I. Scope and Objectives

• Define the budgeting model, isolation domains, and enforcement mechanisms for R_cpu, R_mem, and R_io, so multi-tenant, multi-graph concurrency remains predictable and faults are contained.
• Deliver postulates P76-, minimal equations S76-, and the operational flow Mx-5, aligned with I70-5, I70-1, I70-2, I70-6, I70-7, I70-8.
• Provide deterministic resource lanes on crit(G) and other high-priority paths to curb cascading degradation and priority inversion.

II. Terms and Variables

• Budgets and load: R_cpu (vCPUs or shares), R_mem (bytes), R_io (MB/s or IOPS).
• Utilization and occupancy: u_cpu, u_mem, u_io, rho_cpu = ∑ u_cpu / capacity_cpu, rho_io = lambda_io / mu_io.
• Isolation: iso_dom (cgroup/namespace/cpuset), affinity (CPU/NUMA), quota (hard), burst (short over-commit).
• Threads/graphs: thr, pid_thr, gid, prio, K_thr, w(v), c(e), crit(G).
• Safety margin: headroom ∈ (0,1), reserve_mem, reserve_io.

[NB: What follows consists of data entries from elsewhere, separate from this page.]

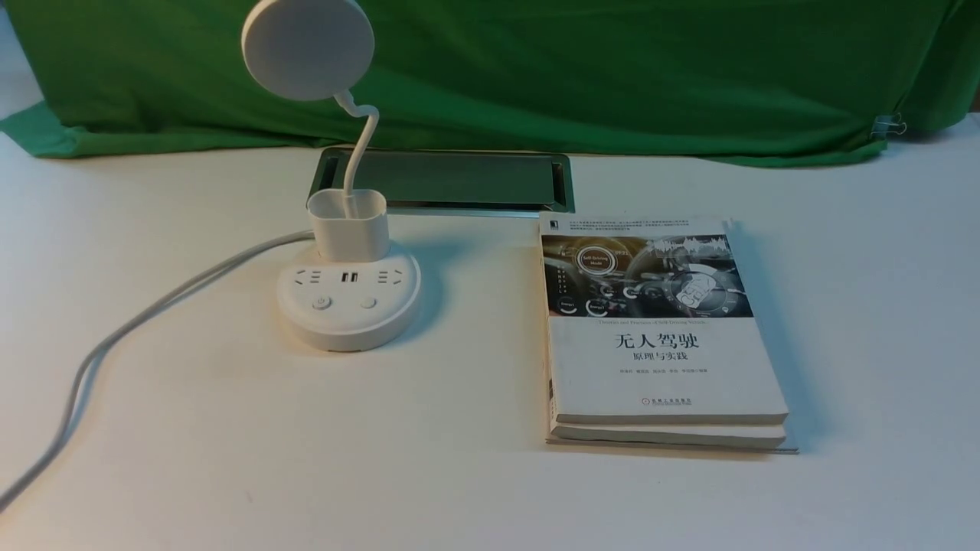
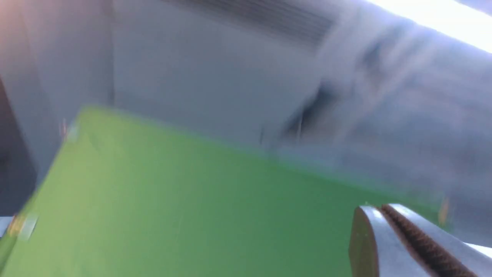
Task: Turn on the desk lamp on the white desktop with your hand.
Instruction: 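Press the power button on the lamp base to turn the lamp on with the left gripper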
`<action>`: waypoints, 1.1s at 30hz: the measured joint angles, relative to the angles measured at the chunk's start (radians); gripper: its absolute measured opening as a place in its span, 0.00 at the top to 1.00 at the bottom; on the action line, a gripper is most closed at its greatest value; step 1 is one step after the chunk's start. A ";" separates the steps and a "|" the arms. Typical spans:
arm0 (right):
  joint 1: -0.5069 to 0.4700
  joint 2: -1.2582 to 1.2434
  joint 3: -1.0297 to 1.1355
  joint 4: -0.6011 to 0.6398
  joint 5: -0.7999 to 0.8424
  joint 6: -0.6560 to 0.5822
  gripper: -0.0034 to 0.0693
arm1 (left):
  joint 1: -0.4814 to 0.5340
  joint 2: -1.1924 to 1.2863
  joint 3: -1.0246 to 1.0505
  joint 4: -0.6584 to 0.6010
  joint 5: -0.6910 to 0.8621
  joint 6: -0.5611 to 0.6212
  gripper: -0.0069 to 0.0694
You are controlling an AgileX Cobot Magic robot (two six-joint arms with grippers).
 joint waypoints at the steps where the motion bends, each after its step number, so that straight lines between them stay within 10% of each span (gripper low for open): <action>1: 0.000 0.000 0.000 0.000 0.000 0.000 0.63 | 0.000 0.007 -0.028 0.006 0.026 -0.001 0.88; 5: 0.000 0.000 0.000 0.000 0.000 0.000 0.63 | 0.000 0.236 -0.193 0.052 0.475 -0.010 0.88; 12: 0.000 0.000 0.000 0.000 0.000 0.000 0.63 | 0.000 0.610 -0.193 -0.186 0.713 0.067 0.88; 23: 0.000 0.000 0.000 0.000 0.001 0.000 0.63 | -0.013 1.097 -0.233 -1.112 1.038 0.953 0.88; 27: 0.000 0.000 0.000 0.000 0.001 0.000 0.63 | -0.075 1.202 -0.285 -1.120 0.935 0.976 0.88; 33: 0.000 0.000 0.000 0.000 0.001 0.000 0.63 | -0.201 1.449 -0.442 -0.808 0.560 0.736 0.88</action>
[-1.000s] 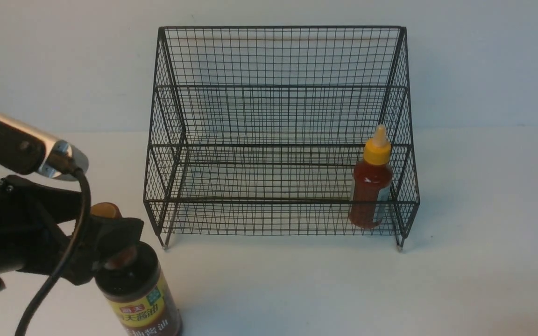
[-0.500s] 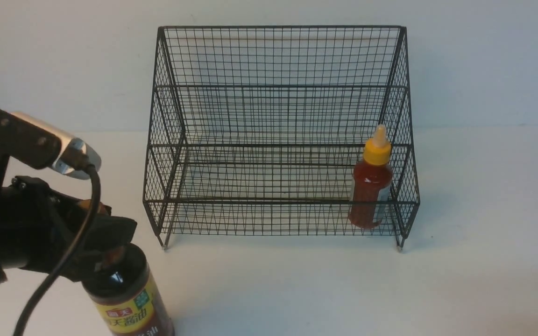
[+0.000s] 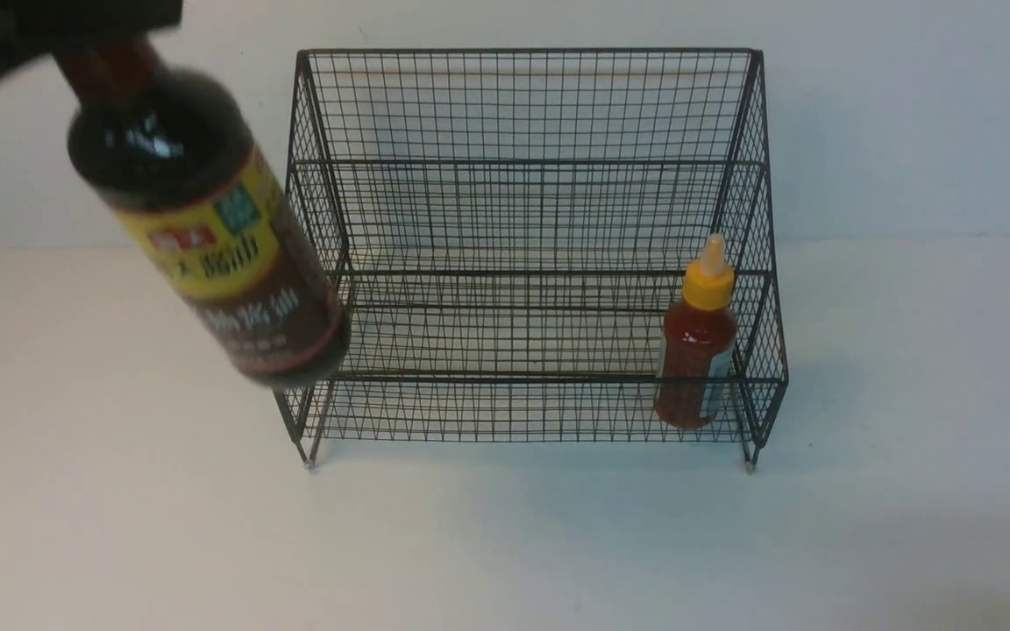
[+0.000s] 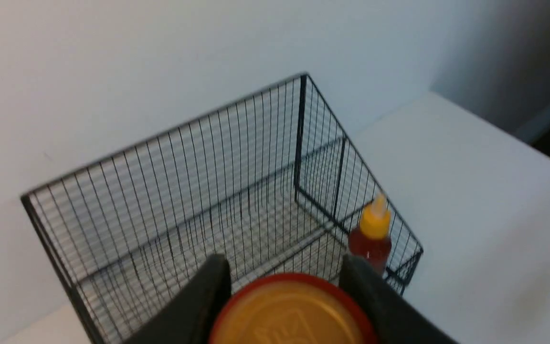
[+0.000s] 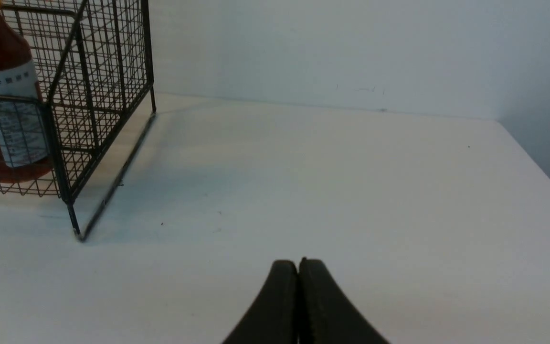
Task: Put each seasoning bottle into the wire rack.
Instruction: Use the left arm to put the condiment bottle back on the shelf
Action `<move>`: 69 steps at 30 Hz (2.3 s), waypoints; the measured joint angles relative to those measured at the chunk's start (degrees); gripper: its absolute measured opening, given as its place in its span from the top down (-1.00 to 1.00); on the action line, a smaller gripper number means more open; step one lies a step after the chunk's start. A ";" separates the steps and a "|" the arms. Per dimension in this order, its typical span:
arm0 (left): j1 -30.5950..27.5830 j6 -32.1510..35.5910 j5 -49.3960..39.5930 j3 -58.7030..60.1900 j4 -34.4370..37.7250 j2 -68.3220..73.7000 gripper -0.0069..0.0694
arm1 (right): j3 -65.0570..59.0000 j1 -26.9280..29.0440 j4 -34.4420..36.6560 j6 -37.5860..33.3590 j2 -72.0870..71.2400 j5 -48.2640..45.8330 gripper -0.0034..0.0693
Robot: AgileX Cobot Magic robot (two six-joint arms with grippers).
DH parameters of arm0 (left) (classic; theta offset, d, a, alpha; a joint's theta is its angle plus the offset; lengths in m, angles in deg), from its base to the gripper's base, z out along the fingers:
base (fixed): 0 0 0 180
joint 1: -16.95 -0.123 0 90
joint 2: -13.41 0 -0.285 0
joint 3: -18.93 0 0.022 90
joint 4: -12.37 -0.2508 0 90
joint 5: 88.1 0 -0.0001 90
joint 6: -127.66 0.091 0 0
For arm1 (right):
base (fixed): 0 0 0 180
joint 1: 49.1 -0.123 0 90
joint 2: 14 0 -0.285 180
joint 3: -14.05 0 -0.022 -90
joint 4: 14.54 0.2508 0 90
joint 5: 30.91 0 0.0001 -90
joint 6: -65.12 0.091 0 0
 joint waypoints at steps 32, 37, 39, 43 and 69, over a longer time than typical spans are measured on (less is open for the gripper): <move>25.41 -11.55 5.88 -33.71 -11.11 41.61 0.12 | 0.00 0.00 0.00 0.05 0.00 0.00 0.95; 25.41 -11.26 5.66 -33.71 -11.47 42.13 0.12 | 0.00 0.00 0.00 0.05 0.00 -0.02 0.95; 25.41 -11.45 5.30 -33.71 -11.41 42.61 0.12 | 0.00 0.00 0.00 0.05 0.00 -0.02 0.95; 25.41 -11.79 4.55 -33.71 -11.29 43.72 0.12 | 0.00 0.00 0.00 0.05 0.00 -0.02 0.95; 25.41 -11.44 4.06 -34.11 -11.11 50.83 0.12 | 0.00 0.00 0.00 0.22 0.00 -0.02 0.95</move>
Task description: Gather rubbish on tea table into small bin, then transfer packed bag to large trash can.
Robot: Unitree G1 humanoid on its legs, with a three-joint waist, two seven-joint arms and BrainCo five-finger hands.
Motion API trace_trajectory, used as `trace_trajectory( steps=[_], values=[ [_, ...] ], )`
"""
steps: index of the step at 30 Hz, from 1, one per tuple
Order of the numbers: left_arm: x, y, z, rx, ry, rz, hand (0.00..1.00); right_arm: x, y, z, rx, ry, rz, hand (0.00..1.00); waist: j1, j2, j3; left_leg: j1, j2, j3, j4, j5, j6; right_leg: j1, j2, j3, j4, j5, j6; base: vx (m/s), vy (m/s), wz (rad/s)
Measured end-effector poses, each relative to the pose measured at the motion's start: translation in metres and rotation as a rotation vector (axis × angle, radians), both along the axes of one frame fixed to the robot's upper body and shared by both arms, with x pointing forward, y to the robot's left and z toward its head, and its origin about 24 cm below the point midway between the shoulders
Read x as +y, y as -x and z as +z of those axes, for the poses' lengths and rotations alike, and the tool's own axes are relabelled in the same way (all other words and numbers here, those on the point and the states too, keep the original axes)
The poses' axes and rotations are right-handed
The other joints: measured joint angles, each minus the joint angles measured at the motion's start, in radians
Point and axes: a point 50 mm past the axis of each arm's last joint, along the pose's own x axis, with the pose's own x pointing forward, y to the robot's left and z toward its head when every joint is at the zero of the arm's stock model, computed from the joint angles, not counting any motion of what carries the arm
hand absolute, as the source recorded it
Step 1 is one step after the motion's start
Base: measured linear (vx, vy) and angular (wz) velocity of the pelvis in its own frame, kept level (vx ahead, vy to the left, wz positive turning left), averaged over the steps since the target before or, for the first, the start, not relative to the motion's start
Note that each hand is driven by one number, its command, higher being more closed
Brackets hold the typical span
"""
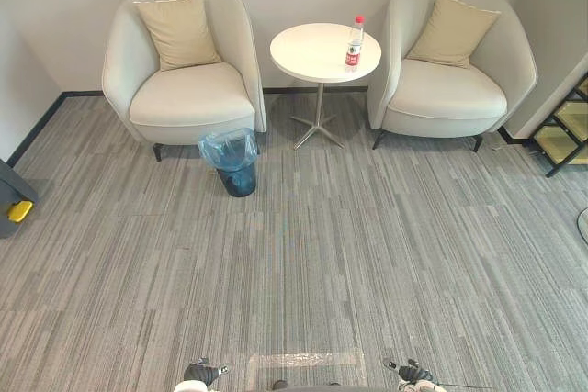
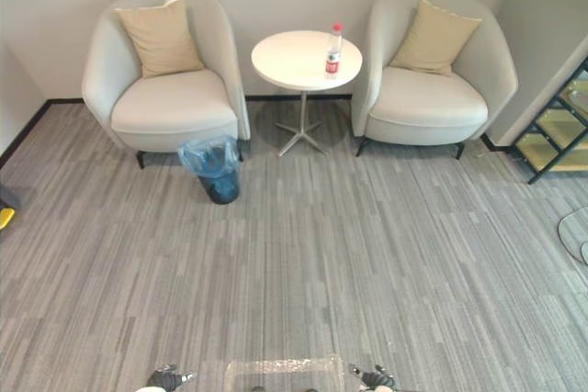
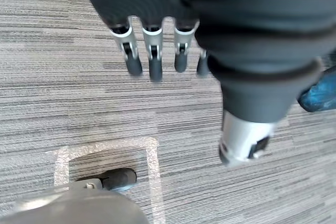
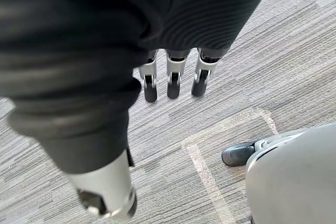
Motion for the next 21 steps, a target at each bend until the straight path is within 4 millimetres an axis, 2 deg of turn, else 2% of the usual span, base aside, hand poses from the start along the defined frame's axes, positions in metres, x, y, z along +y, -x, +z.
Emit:
trace_trajectory(
  steps=[21],
  values=[
    [0.0011, -0.0018, 0.0005, 0.003, 0.006, -0.037, 0.00, 0.0035, -0.0008, -0.0004, 0.002, -0.005, 0.029, 0.00, 0.000, -0.008, 0.005, -0.003, 0.000, 0.007, 0.000, 0.000, -0.001, -0.001, 0.000, 0.005, -0.011, 0.008, 0.000, 0.00, 0.000, 0.00]
  ],
)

III. Postulates P76 (Resources and Isolation)

• P76-1 (Quota-as-contract): every gid must declare {R_cpu,R_mem,R_io} and headroom; without it, admission to the run queue is denied.
• P76-2 (Hard bound first): quota is a hard ceiling; burst is permitted only when resources are slack and rho_* < 1 - headroom.
• P76-3 (Stability threshold): any domain must sustain rho_cpu < 1 - headroom and rho_io < 1 - headroom, else trigger degradation and rate limiting.
• P76-4 (Accounting consistency): all metering is sampled on tau_mono; settlement windows align to SLA_window; audits are persisted in ts.
• P76-5 (Layered isolation): isolate by tenant → graph (gid) → thread (thr); escalation across layers only reduces, never increases, allocations.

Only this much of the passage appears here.